The instruction was proper. We affirm the doctrine that anticipatory repudiation applies when a substantial portion of the contract is repudiated. Cladianos v. Friedhoff, 69 Nev. 41, 240 P.2d 208 (1952), approved in Evans v. Dorman, 81 Nev. 319, 402 P.2d 652 (1965) (on analogous facts see Evans v. Dorman, supra, at 323, 402 P.2d 652); 4 A. Corbin, Contracts § 972 (1951). See also Humphrey v. Sagouspe, 50 Nev. 157, 254 P. 1074 (1927). Since the improvements which were to be made by the seller cost several hundred thousand dollars in comparison with the $700,000 contract purchase price, we cannot say as a matter of law that there was not a repudiation of a substantial part of the contract. Therefore the verdict of the jury that there was a repudiation of a substantial portion of the contract was supported by the evidence. Because there was an anticipatory repudiation, the buyer's failure to tender performance is excused. Finnell v. Bromberg, 79 Nev. 211, 228, 381 P.2d 221 (1963) (Thompson, J., concurring); Country Club Oil Co. v. Lee, 239 Minn. 148, 58 N.W.2d 247 (1953); 4 A. Corbin, Contracts § 977 at 923 (1951). The jury was told by the buyer that a $50,000 deposit by the buyer when he requested performance was an attempt to purchase. Clearly an escrow deposit of over $200,000 was required for exercise and that was not tendered. But since buyer need not have done anything, his faulty tender is irrelevant.

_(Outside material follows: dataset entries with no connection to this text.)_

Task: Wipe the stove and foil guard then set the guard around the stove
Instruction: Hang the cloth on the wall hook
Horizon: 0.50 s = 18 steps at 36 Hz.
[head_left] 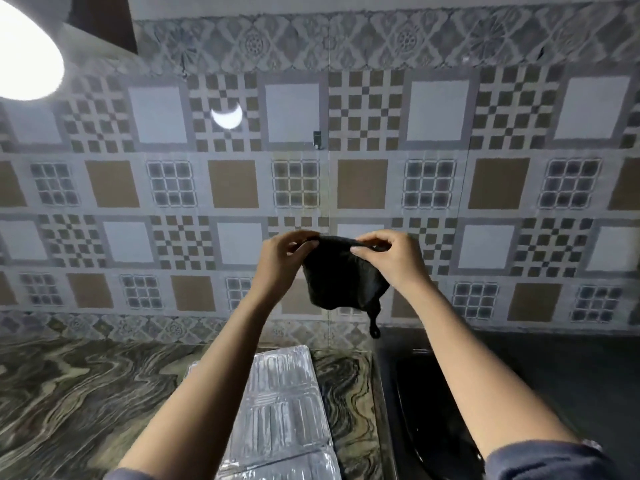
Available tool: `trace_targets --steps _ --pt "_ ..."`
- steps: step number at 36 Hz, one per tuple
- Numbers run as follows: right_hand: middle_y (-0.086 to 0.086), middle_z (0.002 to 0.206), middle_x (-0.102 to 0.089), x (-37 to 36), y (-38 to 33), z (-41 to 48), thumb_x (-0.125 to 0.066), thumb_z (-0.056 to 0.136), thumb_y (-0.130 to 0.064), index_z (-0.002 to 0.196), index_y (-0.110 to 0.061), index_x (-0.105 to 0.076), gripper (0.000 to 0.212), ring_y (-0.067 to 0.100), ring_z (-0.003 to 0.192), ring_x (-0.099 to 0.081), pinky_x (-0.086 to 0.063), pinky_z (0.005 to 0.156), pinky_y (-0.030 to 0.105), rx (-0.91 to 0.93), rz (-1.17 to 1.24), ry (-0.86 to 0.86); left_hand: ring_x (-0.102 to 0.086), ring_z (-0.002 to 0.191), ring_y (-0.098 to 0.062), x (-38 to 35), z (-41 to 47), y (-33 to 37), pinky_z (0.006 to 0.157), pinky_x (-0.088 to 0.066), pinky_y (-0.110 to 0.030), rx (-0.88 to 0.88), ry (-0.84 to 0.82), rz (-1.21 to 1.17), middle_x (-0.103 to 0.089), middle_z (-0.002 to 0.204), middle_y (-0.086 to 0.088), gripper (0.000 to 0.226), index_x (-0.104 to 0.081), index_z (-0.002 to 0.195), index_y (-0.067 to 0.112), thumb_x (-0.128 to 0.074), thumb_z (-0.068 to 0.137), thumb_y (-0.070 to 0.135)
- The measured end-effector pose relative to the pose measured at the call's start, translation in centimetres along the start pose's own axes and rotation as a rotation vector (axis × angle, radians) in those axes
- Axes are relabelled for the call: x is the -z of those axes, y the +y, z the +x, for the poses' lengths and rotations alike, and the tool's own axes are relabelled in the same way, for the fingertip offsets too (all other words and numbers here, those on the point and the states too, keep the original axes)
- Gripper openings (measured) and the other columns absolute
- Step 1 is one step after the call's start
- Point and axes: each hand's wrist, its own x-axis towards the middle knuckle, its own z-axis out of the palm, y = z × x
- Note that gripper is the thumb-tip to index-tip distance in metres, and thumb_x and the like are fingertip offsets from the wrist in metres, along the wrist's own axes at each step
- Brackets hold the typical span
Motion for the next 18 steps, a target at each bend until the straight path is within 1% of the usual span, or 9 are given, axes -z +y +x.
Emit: trace_targets --steps 2,3,5,8,11,13,15,16,18 --pt "0.001 0.086 -0.070 -0.3 -0.5 2.2 -0.076 0.075 -0.018 0.089 -0.009 -0.074 0.016 0.008 0.079 -0.061 -0.041 0.063 0.000 0.024 -0.006 0.018 -0.059 0.076 0.009 0.2 2.3 -0.1 0.071 -0.047 -0.004 0.004 0.040 -0.020 -0.067 0.088 0.006 0.017 -0.072 0.100 0.011 -0.064 0.085 0.012" --pt "0.001 0.087 -0.070 -0.5 -0.7 3.3 -0.075 0.076 -0.017 0.090 -0.008 -0.074 0.017 0.008 0.079 -0.061 -0.040 0.064 -0.001 0.031 -0.004 0.030 -0.060 0.077 0.008 0.2 3.4 -0.2 0.072 -0.048 -0.005 0.003 0.060 -0.028 -0.068 0.088 0.006 0.016 -0.072 0.100 0.012 -0.064 0.085 0.012" --pt "0.001 0.091 -0.071 -1.0 -1.4 5.6 -0.073 0.078 -0.016 0.093 -0.008 -0.073 0.016 0.007 0.082 -0.061 -0.040 0.066 0.001 0.056 0.007 0.049 -0.063 0.079 -0.002 0.2 5.5 -0.3 0.074 -0.049 -0.010 -0.002 0.105 -0.044 -0.069 0.090 0.004 0.016 -0.072 0.100 0.012 -0.063 0.086 0.013" --pt "0.003 0.098 -0.071 -1.9 -2.8 8.9 -0.067 0.083 -0.016 0.099 -0.008 -0.071 0.018 0.008 0.088 -0.060 -0.041 0.074 0.011 0.100 -0.015 0.062 -0.063 0.082 -0.008 0.3 8.5 -0.4 0.072 -0.046 -0.007 -0.020 0.205 -0.084 -0.070 0.091 0.001 0.015 -0.072 0.098 0.012 -0.061 0.087 0.014" --pt "0.004 0.100 -0.071 -3.0 -3.9 12.1 -0.064 0.085 -0.012 0.100 -0.009 -0.070 0.017 0.007 0.087 -0.058 -0.039 0.076 0.008 0.147 -0.013 0.106 -0.063 0.080 -0.009 0.6 11.5 -0.6 0.072 -0.048 -0.010 -0.039 0.298 -0.068 -0.070 0.088 0.001 0.015 -0.072 0.097 0.012 -0.061 0.087 0.014" --pt "0.004 0.100 -0.071 -3.7 -4.2 14.0 -0.064 0.085 -0.011 0.100 -0.009 -0.071 0.016 0.007 0.086 -0.058 -0.040 0.074 0.007 0.172 -0.009 0.158 -0.063 0.081 -0.010 0.7 13.5 -0.8 0.074 -0.049 -0.011 -0.034 0.316 -0.079 -0.069 0.088 0.002 0.016 -0.072 0.098 0.011 -0.061 0.087 0.014" --pt "-0.002 0.094 -0.070 -4.2 -4.2 15.9 -0.065 0.084 -0.011 0.099 -0.009 -0.071 0.016 0.005 0.084 -0.058 -0.037 0.068 -0.002 0.192 -0.020 0.218 -0.063 0.082 -0.010 0.8 15.5 -1.1 0.074 -0.050 -0.010 -0.024 0.311 -0.102 -0.069 0.089 0.001 0.016 -0.072 0.099 0.011 -0.062 0.086 0.013" --pt "-0.005 0.092 -0.068 -4.4 -4.2 16.9 -0.065 0.084 -0.010 0.098 -0.010 -0.072 0.015 0.005 0.083 -0.058 -0.036 0.066 -0.005 0.193 -0.021 0.245 -0.064 0.082 -0.011 0.8 16.5 -1.3 0.075 -0.052 -0.013 -0.021 0.307 -0.119 -0.070 0.090 0.000 0.016 -0.072 0.099 0.010 -0.063 0.086 0.014" --pt "-0.002 0.090 -0.070 -4.9 -3.9 19.0 -0.067 0.082 -0.008 0.095 -0.009 -0.072 0.014 0.009 0.083 -0.062 -0.039 0.068 -0.001 0.196 0.016 0.287 -0.065 0.085 -0.014 0.7 18.5 -1.6 0.079 -0.054 -0.022 -0.026 0.302 -0.140 -0.070 0.092 -0.003 0.017 -0.071 0.101 0.009 -0.064 0.085 0.013"
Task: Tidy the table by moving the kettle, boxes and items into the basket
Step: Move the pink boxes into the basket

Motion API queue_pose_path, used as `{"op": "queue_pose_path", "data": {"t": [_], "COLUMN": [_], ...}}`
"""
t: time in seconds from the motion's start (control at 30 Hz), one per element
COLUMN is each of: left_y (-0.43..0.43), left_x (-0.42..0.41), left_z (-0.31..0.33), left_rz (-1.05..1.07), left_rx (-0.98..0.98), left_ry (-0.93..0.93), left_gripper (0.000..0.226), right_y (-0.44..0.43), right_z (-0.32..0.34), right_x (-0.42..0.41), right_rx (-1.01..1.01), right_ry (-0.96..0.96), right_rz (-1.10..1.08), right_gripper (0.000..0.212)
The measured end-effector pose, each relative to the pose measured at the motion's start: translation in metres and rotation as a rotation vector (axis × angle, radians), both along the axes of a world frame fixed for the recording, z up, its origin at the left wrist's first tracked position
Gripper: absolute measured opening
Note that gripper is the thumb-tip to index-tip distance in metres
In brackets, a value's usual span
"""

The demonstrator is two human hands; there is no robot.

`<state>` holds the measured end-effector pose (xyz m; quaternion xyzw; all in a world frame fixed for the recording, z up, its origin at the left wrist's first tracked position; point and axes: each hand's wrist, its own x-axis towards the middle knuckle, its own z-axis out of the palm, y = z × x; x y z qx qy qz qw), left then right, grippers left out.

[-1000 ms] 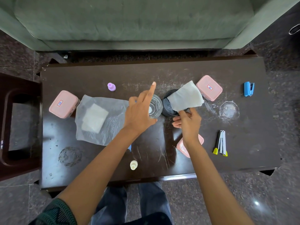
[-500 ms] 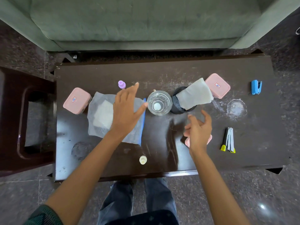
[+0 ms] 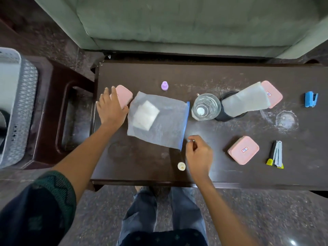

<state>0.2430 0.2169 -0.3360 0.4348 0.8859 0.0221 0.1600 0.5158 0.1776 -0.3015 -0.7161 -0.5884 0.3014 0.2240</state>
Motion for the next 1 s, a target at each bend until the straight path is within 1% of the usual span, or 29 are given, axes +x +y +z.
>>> {"op": "queue_pose_path", "data": {"t": [0.07,0.13,0.2,0.3,0.43,0.53,0.6,0.63,0.7,0.77,0.83,0.9,0.93,1.0], "left_y": [-0.001,-0.004,-0.007,-0.008,-0.009,-0.012,-0.014,-0.014,-0.013,-0.010,-0.005,-0.001,0.000,0.003], "left_x": [-0.006,-0.008,-0.006,0.008,0.044,0.074,0.096,0.105,0.123,0.136,0.144,0.149,0.150,0.152], "left_z": [-0.005,-0.005,0.000,0.016,0.042,0.058,0.065,0.067,0.068,0.069,0.069,0.069,0.069,0.071], "left_rz": [-0.005,0.010,0.038,0.072,0.127,0.181,0.165,0.151,0.131,0.122,0.118,0.109,0.104,0.101], "left_rx": [-0.030,-0.016,0.017,0.088,0.201,0.284,0.313,0.328,0.357,0.371,0.377,0.380,0.379,0.377], "left_ry": [-0.029,-0.061,-0.083,-0.085,-0.102,-0.146,-0.167,-0.176,-0.199,-0.220,-0.241,-0.246,-0.243,-0.244], "left_gripper": [0.074,0.073,0.072,0.076,0.085,0.087,0.088,0.088,0.086,0.083,0.081,0.080,0.080,0.080], "right_y": [-0.004,-0.007,-0.010,-0.011,-0.009,-0.001,0.007,0.010,0.017,0.024,0.031,0.035,0.036,0.035], "right_z": [-0.002,-0.004,-0.004,0.000,0.005,0.005,0.003,0.002,0.000,-0.003,-0.010,-0.018,-0.022,-0.027], "right_x": [-0.004,-0.004,-0.002,0.008,0.036,0.072,0.101,0.113,0.135,0.152,0.163,0.169,0.170,0.171], "right_rx": [0.010,0.014,0.011,0.010,0.113,0.178,0.206,0.182,0.032,-0.173,-0.334,-0.406,-0.417,-0.389], "right_ry": [-0.015,-0.029,-0.032,-0.024,-0.036,-0.139,-0.260,-0.340,-0.471,-0.522,-0.547,-0.564,-0.567,-0.581], "right_rz": [0.032,0.073,0.098,0.074,0.009,-0.003,-0.002,-0.012,-0.029,0.024,0.127,0.226,0.267,0.317], "right_gripper": [0.022,0.024,0.020,0.019,0.021,0.026,0.033,0.039,0.061,0.084,0.105,0.112,0.112,0.103]}}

2. The fund from which the commission was to be paid never came into existence because of the repudiation by the seller. He cannot now use his own conduct which prevented its creation to his advantage. Evans v. Dorman, 81 Nev. 319, 402 P.2d 652 (1965); Humphrey v. Knobel, 78 Nev. 137, 369 P.2d 872 (1962); Bartsas Realty Inc. v. Nash, 81 Nev. 325, 402 P.2d 650 (1965). In this case, further, the agreement requires only the buyer's deposit, i.e., exercise of the option. The seller did not have to perform before the commission came due. Since the failure to exercise the option is excused, the commission came due upon the seller's repudiation.
COLLINS, C.J., and BATJER, MOWBRAY and THOMPSON, JJ., concur.